Immunosuppression and uncontrolled inflammation are major contributing factors to increased health disorders via alterations in (i) the secretion of cytokines and other mediators such as IL-6, Il-10, IL-1ßbeta, TNF-a, interferon-?, TGF-ß, CCL2, and heat shock proteins; (ii) the activation of receptors such as IL-1RA and TLR4 and (iii) the specificity of both innate and adaptive immune responses. However, the precise mechanisms of immune system responses to stress remain poorly understood. This is primarily because stress responsiveness is influenced by the complexity of both the immune and stress systems, their interactions, and other characteristics of farm animals (i.e., species, age, genetics). The nutritional and metabolic status of livestock are key factors that regulate immune cell functions. For example, both dietary factors and heat stress can modify neutrophil function and migration, as well as of T helper cell populations in livestock animals.

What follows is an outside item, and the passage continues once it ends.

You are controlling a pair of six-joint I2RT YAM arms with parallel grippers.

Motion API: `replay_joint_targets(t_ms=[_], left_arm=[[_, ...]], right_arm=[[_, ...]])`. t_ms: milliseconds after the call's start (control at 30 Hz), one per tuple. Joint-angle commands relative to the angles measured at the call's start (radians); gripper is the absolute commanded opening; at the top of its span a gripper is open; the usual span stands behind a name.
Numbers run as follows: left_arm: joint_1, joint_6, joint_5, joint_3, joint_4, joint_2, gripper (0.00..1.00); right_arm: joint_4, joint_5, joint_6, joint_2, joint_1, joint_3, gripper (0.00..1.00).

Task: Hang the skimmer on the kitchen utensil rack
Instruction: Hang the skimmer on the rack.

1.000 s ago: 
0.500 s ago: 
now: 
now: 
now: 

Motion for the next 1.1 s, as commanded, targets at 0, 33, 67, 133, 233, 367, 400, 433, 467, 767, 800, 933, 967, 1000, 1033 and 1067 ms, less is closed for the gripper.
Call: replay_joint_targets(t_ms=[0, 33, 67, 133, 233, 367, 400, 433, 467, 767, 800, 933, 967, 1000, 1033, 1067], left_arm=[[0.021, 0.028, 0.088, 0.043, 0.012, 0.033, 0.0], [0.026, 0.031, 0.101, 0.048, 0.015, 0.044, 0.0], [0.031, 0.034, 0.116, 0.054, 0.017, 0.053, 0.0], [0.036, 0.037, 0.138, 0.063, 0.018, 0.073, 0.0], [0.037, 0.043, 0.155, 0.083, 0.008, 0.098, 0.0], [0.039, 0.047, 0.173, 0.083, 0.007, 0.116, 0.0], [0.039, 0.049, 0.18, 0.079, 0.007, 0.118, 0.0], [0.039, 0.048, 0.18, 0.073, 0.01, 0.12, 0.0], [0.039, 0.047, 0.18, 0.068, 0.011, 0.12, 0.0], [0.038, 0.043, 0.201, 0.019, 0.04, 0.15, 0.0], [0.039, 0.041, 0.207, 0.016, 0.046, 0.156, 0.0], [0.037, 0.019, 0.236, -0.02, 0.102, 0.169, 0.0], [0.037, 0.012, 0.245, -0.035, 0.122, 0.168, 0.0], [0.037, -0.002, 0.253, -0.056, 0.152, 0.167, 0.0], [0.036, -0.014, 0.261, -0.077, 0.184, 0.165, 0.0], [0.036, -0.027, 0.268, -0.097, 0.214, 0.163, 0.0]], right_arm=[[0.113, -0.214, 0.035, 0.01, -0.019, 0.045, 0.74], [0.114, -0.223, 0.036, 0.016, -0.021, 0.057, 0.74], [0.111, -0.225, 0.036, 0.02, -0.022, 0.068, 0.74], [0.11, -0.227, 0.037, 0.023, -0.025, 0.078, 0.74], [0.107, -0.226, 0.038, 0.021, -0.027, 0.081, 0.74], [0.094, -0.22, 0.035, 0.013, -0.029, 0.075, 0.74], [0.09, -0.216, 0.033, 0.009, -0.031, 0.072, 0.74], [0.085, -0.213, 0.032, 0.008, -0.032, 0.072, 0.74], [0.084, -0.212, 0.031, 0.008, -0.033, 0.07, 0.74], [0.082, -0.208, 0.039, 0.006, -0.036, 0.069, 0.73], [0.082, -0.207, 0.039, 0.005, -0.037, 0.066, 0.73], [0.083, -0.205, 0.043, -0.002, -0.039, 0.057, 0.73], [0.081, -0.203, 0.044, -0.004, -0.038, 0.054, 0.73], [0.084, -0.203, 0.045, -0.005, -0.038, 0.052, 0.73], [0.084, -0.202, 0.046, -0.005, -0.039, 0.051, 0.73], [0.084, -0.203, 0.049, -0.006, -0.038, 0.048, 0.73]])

Discordant effects of climate change on livestock immune responses are evident in the literature; some studies have clearly demonstrated a suppressive effect of heat stress on the immune competence of the host, leading to enhanced susceptibility to disease. In contrast, other studies, particularly those evaluating the direct effects of temperature on immune cell function, have shown an enhancement or no effects of heat stress on livestock immune responses. Climate change also has an indirect impact on host resistance to infections by the influence on vector-borne disease distribution.
This Research Topic intends to provide a comprehensive overview of the current knowledge of immune system responses in livestock as a result of alterations in climate. We welcome the submission of Original Research, Review, Mini-Review, Methods and Perspective articles on the immunology of livestock under climate change that cover, but are not limited to, the following sub-topics:
1. Changes in livestock pathogens and vectors in response to climate change; for example, the increasing geographic range of arthropods, and its effects on corresponding host immune responses.
2. Genetic or physiological interactions between stress responses and the immune system.
3. Alterations in the functions of the innate and adaptive immune system of livestock animals at higher temperatures.
4. Opportunities for genetic selection to address immunity challenges in the face of heat stress.
5. Impact of heat stress management strategies - such as cooling, bioactive feed ingredient use, or acclimation strategies - on innate and adaptive immunity in livestock.
6. Sustainability challenges and solutions related to disease burden for livestock production in the face of a changing climate.